Your job is to transcribe the material exactly. Keep every line.
[[ RECORDS TO PROCESS open ]]
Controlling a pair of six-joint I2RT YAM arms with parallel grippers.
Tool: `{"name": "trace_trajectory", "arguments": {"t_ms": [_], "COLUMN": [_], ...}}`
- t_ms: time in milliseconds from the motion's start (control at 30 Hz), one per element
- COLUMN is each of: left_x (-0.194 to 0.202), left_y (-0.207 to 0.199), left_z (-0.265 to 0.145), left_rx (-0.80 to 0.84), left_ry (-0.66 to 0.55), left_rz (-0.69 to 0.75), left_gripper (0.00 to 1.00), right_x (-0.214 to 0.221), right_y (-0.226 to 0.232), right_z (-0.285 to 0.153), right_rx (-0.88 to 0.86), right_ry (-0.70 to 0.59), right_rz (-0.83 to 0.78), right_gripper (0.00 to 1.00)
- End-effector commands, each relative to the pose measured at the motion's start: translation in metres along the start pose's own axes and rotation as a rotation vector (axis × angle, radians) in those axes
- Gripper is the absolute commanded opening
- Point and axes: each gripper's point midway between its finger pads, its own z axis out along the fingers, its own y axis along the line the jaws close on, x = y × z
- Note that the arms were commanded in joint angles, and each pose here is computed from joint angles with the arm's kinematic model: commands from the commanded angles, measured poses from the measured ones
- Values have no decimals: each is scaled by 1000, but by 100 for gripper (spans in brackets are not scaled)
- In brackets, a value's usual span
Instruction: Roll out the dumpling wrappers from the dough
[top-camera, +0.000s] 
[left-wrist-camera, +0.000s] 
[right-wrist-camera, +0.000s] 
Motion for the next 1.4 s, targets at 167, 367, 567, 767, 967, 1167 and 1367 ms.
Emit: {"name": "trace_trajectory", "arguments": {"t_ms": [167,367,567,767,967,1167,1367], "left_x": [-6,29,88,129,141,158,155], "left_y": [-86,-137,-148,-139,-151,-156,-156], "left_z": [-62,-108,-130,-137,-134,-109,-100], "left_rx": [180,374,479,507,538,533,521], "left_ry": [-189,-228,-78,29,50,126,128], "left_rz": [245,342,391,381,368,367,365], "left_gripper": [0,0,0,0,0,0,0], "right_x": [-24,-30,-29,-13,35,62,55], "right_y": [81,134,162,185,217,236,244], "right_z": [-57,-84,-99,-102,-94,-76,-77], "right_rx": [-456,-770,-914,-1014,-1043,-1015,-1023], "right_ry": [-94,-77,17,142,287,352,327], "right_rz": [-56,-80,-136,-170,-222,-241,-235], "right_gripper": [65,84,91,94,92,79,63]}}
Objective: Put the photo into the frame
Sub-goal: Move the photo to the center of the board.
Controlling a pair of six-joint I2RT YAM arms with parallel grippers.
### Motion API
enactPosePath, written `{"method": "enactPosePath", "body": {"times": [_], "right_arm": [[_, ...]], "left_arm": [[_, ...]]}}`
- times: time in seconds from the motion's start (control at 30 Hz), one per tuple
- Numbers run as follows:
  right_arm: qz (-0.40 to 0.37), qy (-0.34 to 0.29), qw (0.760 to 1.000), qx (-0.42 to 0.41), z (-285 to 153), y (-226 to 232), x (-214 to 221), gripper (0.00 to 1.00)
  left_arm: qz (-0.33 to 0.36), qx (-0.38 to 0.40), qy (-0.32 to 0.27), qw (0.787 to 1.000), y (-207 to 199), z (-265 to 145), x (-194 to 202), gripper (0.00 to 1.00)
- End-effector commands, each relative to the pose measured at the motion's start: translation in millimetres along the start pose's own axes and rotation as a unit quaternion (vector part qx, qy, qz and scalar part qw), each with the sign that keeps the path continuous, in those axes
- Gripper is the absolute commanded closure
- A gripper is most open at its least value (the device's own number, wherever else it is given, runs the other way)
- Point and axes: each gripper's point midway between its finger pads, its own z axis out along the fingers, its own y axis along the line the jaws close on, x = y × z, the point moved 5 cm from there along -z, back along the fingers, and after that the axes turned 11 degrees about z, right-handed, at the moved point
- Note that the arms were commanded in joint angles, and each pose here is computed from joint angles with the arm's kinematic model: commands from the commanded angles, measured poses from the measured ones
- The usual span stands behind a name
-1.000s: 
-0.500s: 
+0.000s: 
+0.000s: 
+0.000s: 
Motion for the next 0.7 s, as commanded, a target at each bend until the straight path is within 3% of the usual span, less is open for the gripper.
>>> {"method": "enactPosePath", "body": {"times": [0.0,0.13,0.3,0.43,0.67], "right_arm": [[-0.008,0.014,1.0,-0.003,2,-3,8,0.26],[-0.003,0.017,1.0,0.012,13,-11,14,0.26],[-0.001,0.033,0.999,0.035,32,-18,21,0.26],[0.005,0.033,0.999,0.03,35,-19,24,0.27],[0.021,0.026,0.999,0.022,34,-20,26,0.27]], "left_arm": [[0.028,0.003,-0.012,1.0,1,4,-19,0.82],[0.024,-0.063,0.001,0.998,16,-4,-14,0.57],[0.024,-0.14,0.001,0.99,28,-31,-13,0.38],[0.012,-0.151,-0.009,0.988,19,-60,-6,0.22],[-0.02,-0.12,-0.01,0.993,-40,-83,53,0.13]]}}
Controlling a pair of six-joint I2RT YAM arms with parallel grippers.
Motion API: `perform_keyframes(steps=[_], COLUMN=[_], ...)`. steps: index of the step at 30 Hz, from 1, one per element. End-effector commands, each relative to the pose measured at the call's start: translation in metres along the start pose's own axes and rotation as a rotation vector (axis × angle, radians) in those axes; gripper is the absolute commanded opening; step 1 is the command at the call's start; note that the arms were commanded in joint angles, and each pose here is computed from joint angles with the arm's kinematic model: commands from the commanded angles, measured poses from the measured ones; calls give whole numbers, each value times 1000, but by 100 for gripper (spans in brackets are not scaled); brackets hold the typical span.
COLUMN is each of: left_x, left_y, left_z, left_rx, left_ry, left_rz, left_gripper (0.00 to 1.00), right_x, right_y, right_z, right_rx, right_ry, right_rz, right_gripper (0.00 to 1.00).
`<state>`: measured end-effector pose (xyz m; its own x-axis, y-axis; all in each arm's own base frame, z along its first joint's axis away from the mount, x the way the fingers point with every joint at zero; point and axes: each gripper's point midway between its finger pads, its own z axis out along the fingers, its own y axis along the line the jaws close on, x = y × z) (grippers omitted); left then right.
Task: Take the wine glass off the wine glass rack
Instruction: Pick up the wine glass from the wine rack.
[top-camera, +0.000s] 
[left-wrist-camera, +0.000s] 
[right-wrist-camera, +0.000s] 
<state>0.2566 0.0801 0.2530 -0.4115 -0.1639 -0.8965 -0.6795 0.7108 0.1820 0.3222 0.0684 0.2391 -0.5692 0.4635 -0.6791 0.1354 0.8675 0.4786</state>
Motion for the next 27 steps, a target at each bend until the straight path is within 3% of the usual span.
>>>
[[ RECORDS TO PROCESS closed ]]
=== REPLY TO THE TASK ===
Controlling a pair of six-joint I2RT YAM arms with parallel grippers.
Tool: `{"name": "trace_trajectory", "arguments": {"t_ms": [_], "COLUMN": [_], ...}}`
- t_ms: time in milliseconds from the motion's start (control at 30 Hz), one per element
- COLUMN is each of: left_x (-0.194 to 0.202), left_y (-0.207 to 0.199), left_z (-0.265 to 0.145), left_rx (-0.80 to 0.84), left_ry (-0.66 to 0.55), left_rz (-0.69 to 0.75), left_gripper (0.00 to 1.00), right_x (-0.214 to 0.221), right_y (-0.226 to 0.232), right_z (-0.285 to 0.153), right_rx (-0.88 to 0.86), right_ry (-0.70 to 0.59), right_rz (-0.83 to 0.78), right_gripper (0.00 to 1.00)
- End-effector commands, each relative to the pose measured at the motion's start: translation in metres along the start pose's own axes and rotation as a rotation vector (axis × angle, radians) in those axes
- Gripper is the absolute commanded opening
- Point and axes: each gripper's point midway between its finger pads, its own z axis out along the fingers, its own y axis along the line the jaws close on, x = y × z
- Note that the arms were commanded in joint angles, and each pose here is computed from joint angles with the arm's kinematic model: commands from the commanded angles, measured poses from the measured ones
- Values have no decimals: each is scaled by 1000, but by 100 for gripper (spans in brackets are not scaled)
- In brackets, a value's usual span
Instruction: Roll out the dumpling wrappers from the dough
[top-camera, +0.000s] 
[left-wrist-camera, +0.000s] 
[right-wrist-camera, +0.000s] 
Motion for the next 1.4 s, targets at 167, 367, 567, 767, 967, 1167 and 1367 ms.
Emit: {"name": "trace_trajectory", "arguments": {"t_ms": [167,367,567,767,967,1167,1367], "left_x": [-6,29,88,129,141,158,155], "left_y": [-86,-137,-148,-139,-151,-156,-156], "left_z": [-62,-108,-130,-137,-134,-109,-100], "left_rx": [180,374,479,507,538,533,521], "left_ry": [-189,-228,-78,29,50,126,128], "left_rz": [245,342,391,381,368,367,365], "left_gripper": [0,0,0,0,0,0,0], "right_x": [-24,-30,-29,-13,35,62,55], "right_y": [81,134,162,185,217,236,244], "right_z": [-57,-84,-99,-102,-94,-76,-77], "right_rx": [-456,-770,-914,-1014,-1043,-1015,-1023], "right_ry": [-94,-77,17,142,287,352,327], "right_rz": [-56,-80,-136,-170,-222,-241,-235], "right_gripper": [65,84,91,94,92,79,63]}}
Objective: Put the photo into the frame
Sub-goal: Move the photo to the center of the board.
Controlling a pair of six-joint I2RT YAM arms with parallel grippers.
### Motion API
enactPosePath, written `{"method": "enactPosePath", "body": {"times": [_], "right_arm": [[_, ...]], "left_arm": [[_, ...]]}}`
- times: time in seconds from the motion's start (control at 30 Hz), one per tuple
- Numbers run as follows:
  right_arm: qz (-0.40 to 0.37), qy (-0.34 to 0.29), qw (0.760 to 1.000), qx (-0.42 to 0.41), z (-285 to 153), y (-226 to 232), x (-214 to 221), gripper (0.00 to 1.00)
  left_arm: qz (-0.33 to 0.36), qx (-0.38 to 0.40), qy (-0.32 to 0.27), qw (0.787 to 1.000), y (-207 to 199), z (-265 to 145), x (-194 to 202), gripper (0.00 to 1.00)
- End-effector commands, each relative to the pose measured at the motion's start: translation in millimetres along the start pose's own axes and rotation as a unit quaternion (vector part qx, qy, qz and scalar part qw), each with the sign that keeps the path continuous, in those axes
- Gripper is the absolute commanded closure
- A gripper is most open at its least value (the device's own number, wherever else it is given, runs the other way)
- Point and axes: each gripper's point midway between its finger pads, its own z axis out along the fingers, its own y axis along the line the jaws close on, x = y × z, the point moved 5 cm from there along -z, back along the fingers, and after that the axes turned 11 degrees about z, right-handed, at the moved point
- Note that the arms were commanded in joint angles, and each pose here is computed from joint angles with the arm's kinematic model: commands from the commanded angles, measured poses from the measured ones
- The usual span stands behind a name
-1.000s: 
-0.500s: 
+0.000s: 
+0.000s: 
+0.000s: 
Motion for the next 0.7 s, as commanded, a target at each bend until the straight path is within 3% of the usual span, less is open for the gripper.
>>> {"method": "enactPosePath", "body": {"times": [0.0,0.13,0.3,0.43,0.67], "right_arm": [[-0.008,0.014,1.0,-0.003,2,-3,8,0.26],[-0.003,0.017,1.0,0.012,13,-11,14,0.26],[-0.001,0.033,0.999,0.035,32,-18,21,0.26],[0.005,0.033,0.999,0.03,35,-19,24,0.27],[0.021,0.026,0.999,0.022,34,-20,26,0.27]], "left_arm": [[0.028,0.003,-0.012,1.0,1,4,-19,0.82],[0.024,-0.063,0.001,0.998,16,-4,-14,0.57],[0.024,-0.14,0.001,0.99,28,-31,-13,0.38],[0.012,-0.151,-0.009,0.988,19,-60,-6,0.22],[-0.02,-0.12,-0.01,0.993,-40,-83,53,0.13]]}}
Controlling a pair of six-joint I2RT YAM arms with parallel grippers.
Motion API: `perform_keyframes(steps=[_], COLUMN=[_], ...)`. steps: index of the step at 30 Hz, from 1, one per element. End-effector commands, each relative to the pose measured at the call's start: translation in metres along the start pose's own axes and rotation as a rotation vector (axis × angle, radians) in those axes; gripper is the absolute commanded opening; step 1 is the command at the call's start; note that the arms were commanded in joint angles, and each pose here is computed from joint angles with the arm's kinematic model: commands from the commanded angles, measured poses from the measured ones; calls give whole numbers, each value times 1000, but by 100 for gripper (spans in brackets are not scaled); brackets hold the typical span.
COLUMN is each of: left_x, left_y, left_z, left_rx, left_ry, left_rz, left_gripper (0.00 to 1.00), right_x, right_y, right_z, right_rx, right_ry, right_rz, right_gripper (0.00 to 1.00).
`<state>`: measured end-effector pose (xyz m; its own x-axis, y-axis; all in each arm's own base frame, z along its first joint's axis away from the mount, x the way the fingers point with every joint at zero; point and axes: each gripper's point midway between its finger pads, its own z axis out along the fingers, its own y axis along the line the jaws close on, x = y × z) (grippers omitted); left then right.
Task: Take the wine glass off the wine glass rack
Instruction: Pick up the wine glass from the wine rack.
[top-camera, +0.000s] 
[left-wrist-camera, +0.000s] 
[right-wrist-camera, +0.000s] 
<state>0.2566 0.0801 0.2530 -0.4115 -0.1639 -0.8965 -0.6795 0.7108 0.1820 0.3222 0.0684 0.2391 -0.5692 0.4635 -0.6791 0.1354 0.8675 0.4786</state>
Motion for the next 27 steps, a target at each bend until the straight path is within 3% of the usual span.
>>>

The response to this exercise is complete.